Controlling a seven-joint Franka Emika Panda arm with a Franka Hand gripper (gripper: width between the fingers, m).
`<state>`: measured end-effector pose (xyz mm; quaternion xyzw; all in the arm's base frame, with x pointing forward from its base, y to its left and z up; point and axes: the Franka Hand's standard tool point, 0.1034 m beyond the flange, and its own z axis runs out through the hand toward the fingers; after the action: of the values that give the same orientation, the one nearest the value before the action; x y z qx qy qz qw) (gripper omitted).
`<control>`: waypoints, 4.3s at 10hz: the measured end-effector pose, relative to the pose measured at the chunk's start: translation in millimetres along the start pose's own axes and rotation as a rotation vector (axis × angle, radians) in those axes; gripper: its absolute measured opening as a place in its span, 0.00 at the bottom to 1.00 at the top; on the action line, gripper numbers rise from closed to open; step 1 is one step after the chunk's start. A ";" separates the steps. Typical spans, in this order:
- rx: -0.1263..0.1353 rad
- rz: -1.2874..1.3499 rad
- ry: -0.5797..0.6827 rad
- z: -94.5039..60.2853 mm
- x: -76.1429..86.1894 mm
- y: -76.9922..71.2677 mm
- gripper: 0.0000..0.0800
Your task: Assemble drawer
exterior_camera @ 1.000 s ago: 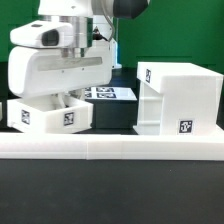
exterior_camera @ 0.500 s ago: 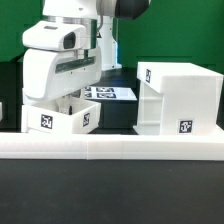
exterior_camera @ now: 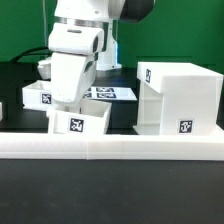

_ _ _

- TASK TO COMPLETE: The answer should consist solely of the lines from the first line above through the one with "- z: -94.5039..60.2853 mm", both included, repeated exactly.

- EXERCISE ANSWER:
Controlling a seven-joint Franka Emika Panda arm with a Franka Hand gripper (gripper: width between the fingers, m).
`<state>`: measured end-effector pose (xyz mm; quaternion xyzw; all in the arm's base frame, with x pointing forward from its base, y to its left and z up; point and axes: the Franka Hand's standard tool point, 0.1034 m beyond the flange, and its own z axis runs out through the hand toward the fingers; after the action: of the values that give the same orientation, the one nearest the value before the action; x y z qx qy qz qw) (gripper omitted).
`<control>`: waypoints, 4.3s at 10hz: the measured end-effector pose, relative to the pose measured at the chunk's start: translation in millimetres along the start pose's own axes and rotation as a rotation vector (axis × angle, radians) in those axes; gripper: its absolute measured opening as a place in its span, 0.00 at the bottom to 1.00 at the top; on the action line, gripper numbers rise from closed to open; step 1 is one step after the chunk's start. A ";" separates the steps. Typical spans, in this order:
- rx: -0.1263..0.1353 rad
- rz: -1.2874..1.3499 rad
- ry: -0.5797..0.6827 rad
- z: -94.5039..60.2853 mm

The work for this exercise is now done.